Analysts say that Iran isn't even near the stage of constructing an actual bomb which would have to undergo underground testing to determine its reliability. They add that Iran also lacks yet other technologies needed to then miniaturize a reliable nuclear weapon that could fit on a missile to deliver the weapon. Analysts estimate that Iran is years from such a capability.

Iran contends, however, that its nuclear program is for peaceful purposes. Because of the international concern over Iran's use of its nuclear program to make nuclear weapons, Iranian Supreme Leader Ayatollah Ali Khamenei has issued fatwas, or religious edicts, against making nuclear weapons.
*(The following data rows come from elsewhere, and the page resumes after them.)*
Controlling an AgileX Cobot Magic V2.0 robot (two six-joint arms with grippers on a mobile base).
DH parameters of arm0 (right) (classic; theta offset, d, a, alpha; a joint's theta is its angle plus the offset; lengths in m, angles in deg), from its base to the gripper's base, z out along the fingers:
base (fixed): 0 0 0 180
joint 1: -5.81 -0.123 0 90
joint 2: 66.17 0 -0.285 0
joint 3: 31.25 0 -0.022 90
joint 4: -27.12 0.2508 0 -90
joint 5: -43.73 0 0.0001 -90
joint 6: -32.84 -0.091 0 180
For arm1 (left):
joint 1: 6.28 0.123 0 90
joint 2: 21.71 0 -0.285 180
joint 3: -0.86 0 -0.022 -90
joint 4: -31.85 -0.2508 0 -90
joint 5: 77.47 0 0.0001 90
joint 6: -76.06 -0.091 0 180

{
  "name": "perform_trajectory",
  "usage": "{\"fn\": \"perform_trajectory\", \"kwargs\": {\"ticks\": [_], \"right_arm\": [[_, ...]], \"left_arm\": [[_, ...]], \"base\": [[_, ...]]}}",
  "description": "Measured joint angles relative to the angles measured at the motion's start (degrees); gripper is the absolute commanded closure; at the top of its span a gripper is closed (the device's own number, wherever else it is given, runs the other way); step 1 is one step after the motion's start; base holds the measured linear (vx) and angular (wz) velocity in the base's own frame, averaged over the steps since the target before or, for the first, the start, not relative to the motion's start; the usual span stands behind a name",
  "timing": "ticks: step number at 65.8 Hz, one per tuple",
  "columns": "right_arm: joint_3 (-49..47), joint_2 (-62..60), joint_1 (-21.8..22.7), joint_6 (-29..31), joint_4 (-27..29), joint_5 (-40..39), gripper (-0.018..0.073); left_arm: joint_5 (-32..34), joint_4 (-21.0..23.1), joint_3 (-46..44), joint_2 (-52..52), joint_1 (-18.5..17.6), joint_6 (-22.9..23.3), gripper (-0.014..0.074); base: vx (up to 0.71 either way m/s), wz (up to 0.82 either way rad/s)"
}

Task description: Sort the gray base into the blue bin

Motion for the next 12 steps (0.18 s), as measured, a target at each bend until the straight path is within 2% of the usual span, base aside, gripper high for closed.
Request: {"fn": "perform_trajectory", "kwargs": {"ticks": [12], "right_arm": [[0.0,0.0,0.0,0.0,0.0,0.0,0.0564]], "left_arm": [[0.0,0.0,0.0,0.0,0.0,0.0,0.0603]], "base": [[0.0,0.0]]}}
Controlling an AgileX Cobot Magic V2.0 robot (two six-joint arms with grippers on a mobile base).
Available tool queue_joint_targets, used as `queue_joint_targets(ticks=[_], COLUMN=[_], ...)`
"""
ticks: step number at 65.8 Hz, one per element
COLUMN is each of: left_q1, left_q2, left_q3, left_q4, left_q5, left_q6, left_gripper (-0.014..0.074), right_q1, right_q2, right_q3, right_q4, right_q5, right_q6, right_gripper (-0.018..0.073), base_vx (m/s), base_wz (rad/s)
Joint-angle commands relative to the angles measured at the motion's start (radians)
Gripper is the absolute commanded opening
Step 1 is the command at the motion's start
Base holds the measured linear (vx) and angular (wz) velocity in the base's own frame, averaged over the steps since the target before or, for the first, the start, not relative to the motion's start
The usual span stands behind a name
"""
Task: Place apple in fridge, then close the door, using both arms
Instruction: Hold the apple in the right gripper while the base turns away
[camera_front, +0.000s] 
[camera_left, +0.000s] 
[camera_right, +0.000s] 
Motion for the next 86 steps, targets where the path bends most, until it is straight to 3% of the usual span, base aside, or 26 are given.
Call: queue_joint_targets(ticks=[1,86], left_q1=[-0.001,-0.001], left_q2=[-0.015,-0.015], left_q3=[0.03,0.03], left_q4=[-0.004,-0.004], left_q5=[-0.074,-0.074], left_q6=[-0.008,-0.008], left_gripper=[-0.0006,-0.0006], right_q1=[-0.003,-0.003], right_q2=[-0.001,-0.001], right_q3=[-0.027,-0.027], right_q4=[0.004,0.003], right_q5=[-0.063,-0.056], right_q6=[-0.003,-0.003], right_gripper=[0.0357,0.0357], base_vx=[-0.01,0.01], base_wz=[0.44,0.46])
Such fatwas carry the weight of law in the Muslim world.
Iranian Foreign Minister Ali Akbar Salehi has stated that Iran is prepared to "institutionalize" Khamenei’s fatwas.

"We are willing to put in place further mechanisms," Salehi recently told the U.S. think-tank Council on Foreign Relations, referring to the five percent cap on enrichment and allowing intrusive IAEA inspections which it hasn't allowed to date.

In exchange, he wants the West to rescind its series of four sanctions it has imposed on the Iranian economy until Iran halts its nuclear enrichment efforts.

By intrusive inspections, the IAEA can enter a facility without first notifying Tehran.

Iran has begun to feel the effects of the sanctions on its economy as the value of its own currency, the rial, has plummeted against the value of the dollar and euro.

If Israel doesn't attack Iran prior to the U.S. elections in November, and if President Barack Obama should win, it gives him more flexibility to work with the Iranians which Israel contends is just buying the Islamic republic more time to develop enrichment up to the 90 percent level.

Ironically, it is the Western nuclear Non-Proliferation Treaty, or NPT, to which Iran is a signatory – but Israel is not – that allows the Islamic republic to enrich up to that level, along with building other components that could comprise a nuclear weapon. The NPT forbids signatories from putting those components together into a workable nuclear weapon.